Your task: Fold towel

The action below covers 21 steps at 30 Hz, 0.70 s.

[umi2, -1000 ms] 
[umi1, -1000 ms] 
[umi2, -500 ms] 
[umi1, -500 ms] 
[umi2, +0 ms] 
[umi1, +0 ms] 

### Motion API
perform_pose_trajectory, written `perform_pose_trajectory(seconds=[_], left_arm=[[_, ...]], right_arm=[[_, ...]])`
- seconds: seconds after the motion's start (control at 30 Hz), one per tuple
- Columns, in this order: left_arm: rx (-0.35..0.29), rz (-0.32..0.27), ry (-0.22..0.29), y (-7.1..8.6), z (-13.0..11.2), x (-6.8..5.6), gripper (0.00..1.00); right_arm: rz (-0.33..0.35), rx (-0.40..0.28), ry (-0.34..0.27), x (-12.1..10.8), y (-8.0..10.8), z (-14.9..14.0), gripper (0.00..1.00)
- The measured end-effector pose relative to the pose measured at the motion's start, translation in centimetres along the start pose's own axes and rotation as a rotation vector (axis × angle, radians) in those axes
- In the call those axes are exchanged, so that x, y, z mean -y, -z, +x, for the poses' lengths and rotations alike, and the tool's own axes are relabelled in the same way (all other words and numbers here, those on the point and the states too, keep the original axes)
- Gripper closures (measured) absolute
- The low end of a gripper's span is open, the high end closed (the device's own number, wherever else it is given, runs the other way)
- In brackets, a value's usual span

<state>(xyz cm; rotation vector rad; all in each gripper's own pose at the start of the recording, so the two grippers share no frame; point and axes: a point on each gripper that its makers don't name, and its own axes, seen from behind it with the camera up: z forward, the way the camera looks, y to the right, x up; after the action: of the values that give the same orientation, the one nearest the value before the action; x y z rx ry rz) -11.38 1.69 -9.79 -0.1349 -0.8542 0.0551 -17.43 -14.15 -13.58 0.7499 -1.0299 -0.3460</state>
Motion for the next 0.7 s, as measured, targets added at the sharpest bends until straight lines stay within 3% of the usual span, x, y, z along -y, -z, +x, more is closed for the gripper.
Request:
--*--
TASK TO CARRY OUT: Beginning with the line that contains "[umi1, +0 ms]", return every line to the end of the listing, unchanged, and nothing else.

RESPONSE TO THE TASK:
[umi1, +0 ms] 

### Motion API
perform_pose_trajectory, written `perform_pose_trajectory(seconds=[_], left_arm=[[_, ...]], right_arm=[[_, ...]])`
- seconds: seconds after the motion's start (control at 30 Hz), one per tuple
- Columns, in this order: left_arm: rx (-0.35..0.29), rz (-0.32..0.27), ry (-0.22..0.29), y (-7.1..8.6), z (-13.0..11.2), x (-6.8..5.6), gripper (0.00..1.00); right_arm: rz (-0.33..0.35), rx (-0.40..0.28), ry (-0.34..0.27), x (-12.1..10.8), y (-8.0..10.8), z (-14.9..14.0), gripper (0.00..1.00)
- The measured end-effector pose relative to the pose measured at the motion's start, translation in centimetres along the start pose's own axes and rotation as a rotation vector (axis × angle, radians) in those axes
- In the call those axes are exchanged, so that x, y, z mean -y, -z, +x, for the poses' lengths and rotations alike, and the tool's own axes are relabelled in the same way (all other words and numbers here, those on the point and the states too, keep the original axes)
- Gripper closures (measured) absolute
- The low end of a gripper's span is open, the high end closed (the device's own number, wherever else it is given, runs the other way)
- In brackets, a value's usual span

<state>(xyz cm; rotation vector rad; all in each gripper's own pose at the start of the recording, so the two grippers share no frame; point and axes: a point on each gripper that its makers don't name, and its own axes, seen from behind it with the camera up: z forward, the way the camera looks, y to the right, x up; after the action: of the values that give the same orientation, the one nearest the value before the action; x y z rx ry rz) -11.38 1.69 -9.79 -0.1349 -0.8542 0.0551 -17.43 -14.15 -13.58 0.7499 -1.0299 -0.3460</state>
Motion for the next 0.7 s, as measured, targets added at the sharpest bends until straight lines stay within 3% of the usual span, x, y, z along -y, -z, +x, more is closed for the gripper.
Request:

That wraps up the answer.